• [Exercise details] Copy out, from the data below, each line in which the word "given" occurs.

• [Data for the task]
================================

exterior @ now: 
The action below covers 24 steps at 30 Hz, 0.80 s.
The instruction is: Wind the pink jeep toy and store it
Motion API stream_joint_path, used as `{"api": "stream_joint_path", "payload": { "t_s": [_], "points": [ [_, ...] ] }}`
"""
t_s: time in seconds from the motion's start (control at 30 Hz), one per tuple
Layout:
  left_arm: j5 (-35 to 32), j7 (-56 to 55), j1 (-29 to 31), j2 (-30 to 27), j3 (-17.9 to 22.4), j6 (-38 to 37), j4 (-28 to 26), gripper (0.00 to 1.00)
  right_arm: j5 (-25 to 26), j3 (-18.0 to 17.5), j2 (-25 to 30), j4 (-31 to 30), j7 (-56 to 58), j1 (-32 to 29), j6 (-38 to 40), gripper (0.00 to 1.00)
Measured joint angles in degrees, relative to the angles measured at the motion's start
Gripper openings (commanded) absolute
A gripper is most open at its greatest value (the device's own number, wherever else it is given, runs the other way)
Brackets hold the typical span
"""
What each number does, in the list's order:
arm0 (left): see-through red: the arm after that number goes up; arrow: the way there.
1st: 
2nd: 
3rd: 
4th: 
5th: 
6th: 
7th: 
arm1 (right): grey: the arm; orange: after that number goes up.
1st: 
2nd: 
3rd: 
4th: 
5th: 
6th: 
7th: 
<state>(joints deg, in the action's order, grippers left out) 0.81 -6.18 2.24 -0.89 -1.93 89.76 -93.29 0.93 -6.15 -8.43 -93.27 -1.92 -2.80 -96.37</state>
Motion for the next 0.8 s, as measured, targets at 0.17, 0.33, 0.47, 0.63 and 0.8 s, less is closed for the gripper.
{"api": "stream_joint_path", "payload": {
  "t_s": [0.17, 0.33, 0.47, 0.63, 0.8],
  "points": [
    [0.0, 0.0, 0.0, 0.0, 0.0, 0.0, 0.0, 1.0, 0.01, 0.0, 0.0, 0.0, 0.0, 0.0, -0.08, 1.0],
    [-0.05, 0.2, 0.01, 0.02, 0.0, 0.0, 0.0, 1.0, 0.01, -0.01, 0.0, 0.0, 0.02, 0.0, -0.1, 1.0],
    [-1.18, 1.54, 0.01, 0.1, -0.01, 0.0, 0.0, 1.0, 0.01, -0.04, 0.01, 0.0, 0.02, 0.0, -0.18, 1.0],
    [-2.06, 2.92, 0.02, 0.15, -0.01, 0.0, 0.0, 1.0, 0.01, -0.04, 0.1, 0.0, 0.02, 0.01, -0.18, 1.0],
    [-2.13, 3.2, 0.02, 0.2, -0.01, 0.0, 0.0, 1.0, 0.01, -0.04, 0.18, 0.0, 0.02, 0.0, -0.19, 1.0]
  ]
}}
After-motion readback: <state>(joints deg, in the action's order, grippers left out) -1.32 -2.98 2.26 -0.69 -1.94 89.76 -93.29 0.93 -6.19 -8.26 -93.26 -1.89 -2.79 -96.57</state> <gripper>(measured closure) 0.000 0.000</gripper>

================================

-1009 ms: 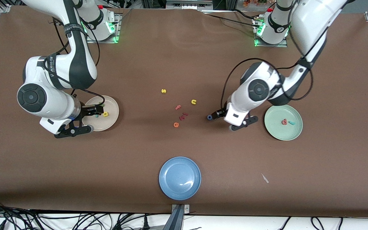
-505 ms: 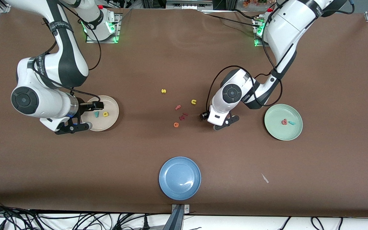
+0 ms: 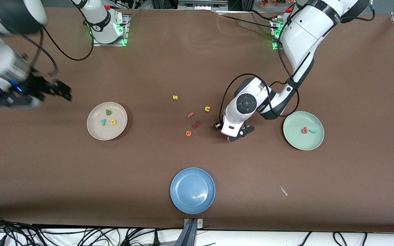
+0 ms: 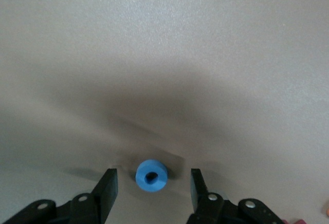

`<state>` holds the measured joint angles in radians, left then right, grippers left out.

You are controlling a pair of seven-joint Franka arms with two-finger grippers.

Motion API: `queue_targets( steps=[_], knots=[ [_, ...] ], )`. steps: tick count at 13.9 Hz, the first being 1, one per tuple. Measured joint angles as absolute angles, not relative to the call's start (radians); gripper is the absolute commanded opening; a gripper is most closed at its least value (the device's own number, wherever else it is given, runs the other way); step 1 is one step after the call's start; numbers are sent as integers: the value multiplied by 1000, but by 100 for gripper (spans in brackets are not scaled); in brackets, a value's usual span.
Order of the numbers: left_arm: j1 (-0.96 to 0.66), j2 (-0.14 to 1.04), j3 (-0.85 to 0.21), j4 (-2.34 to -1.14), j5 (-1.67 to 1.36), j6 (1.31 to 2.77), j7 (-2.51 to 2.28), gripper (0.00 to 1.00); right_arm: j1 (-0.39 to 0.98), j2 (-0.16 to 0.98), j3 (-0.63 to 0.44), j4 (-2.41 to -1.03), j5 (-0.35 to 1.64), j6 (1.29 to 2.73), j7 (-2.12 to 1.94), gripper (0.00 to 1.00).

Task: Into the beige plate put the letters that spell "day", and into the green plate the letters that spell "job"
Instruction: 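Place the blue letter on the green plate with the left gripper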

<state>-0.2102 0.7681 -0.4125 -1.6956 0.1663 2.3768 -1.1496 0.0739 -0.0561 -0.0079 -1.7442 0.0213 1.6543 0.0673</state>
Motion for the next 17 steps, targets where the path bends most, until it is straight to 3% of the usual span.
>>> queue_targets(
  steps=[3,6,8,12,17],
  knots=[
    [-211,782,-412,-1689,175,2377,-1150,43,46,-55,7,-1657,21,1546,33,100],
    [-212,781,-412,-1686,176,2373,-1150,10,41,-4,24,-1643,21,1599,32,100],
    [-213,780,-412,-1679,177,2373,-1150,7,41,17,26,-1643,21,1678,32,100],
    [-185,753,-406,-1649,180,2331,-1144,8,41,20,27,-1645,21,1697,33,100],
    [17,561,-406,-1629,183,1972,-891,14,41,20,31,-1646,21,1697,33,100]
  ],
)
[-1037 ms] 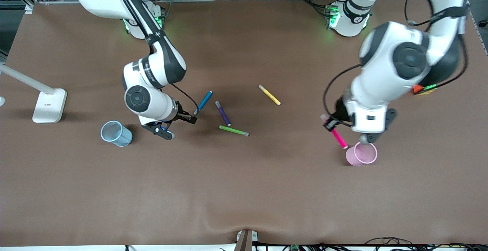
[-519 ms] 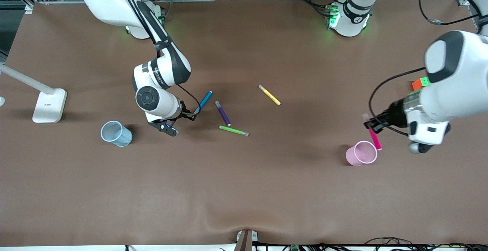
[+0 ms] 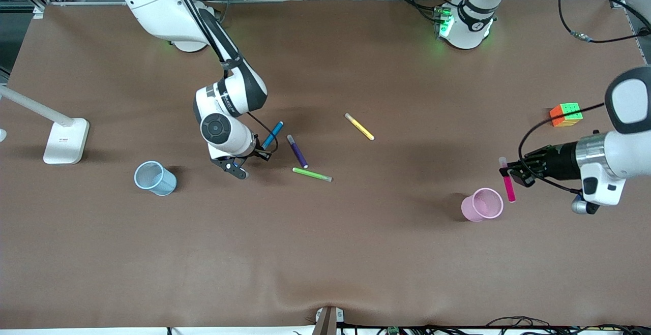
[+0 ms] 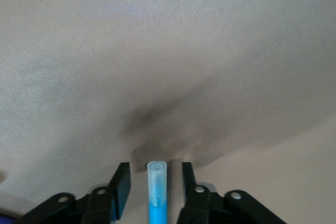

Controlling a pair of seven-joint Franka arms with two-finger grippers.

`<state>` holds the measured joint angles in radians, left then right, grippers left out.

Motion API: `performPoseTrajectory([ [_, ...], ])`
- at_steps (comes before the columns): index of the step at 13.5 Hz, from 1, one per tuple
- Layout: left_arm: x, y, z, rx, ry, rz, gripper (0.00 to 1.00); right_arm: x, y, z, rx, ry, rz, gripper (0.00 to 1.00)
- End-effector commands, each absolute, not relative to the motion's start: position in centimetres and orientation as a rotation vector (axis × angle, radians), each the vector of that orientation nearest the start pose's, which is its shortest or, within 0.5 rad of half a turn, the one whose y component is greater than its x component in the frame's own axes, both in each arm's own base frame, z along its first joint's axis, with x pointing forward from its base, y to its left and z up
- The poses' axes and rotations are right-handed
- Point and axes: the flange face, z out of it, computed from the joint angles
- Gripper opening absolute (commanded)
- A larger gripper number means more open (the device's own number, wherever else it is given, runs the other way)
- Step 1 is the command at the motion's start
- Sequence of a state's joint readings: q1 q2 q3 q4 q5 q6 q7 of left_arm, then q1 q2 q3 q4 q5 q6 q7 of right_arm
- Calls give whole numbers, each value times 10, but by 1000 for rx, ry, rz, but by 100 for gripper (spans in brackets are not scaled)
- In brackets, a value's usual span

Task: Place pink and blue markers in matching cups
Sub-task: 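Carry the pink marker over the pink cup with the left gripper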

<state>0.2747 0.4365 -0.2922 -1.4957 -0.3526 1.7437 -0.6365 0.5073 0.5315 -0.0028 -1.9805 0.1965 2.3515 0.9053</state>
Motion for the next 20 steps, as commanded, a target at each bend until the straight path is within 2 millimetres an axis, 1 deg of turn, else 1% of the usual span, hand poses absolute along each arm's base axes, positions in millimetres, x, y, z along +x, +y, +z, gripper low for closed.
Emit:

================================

• [Finished exercise]
A gripper is most open at its greatest value (the device's own number, wherever else it is given, runs the other way)
Motion API: `queue_targets( steps=[_], knots=[ [_, ...] ], )`. steps: tick count at 13.9 Hz, the first being 1, one per tuple. Measured joint angles as absolute angles, not relative to the call's start (radians); gripper is the absolute commanded opening; a gripper is most closed at its least value (the device's own number, wherever else it is given, runs the other way); step 1 is one step after the call's start; numbers are sent as integers: the value multiplied by 1000, but by 100 for gripper (spans in brackets are not scaled); in brackets, a value's usual span.
- A larger gripper number means more open (the device's own number, wherever else it is given, runs the other way)

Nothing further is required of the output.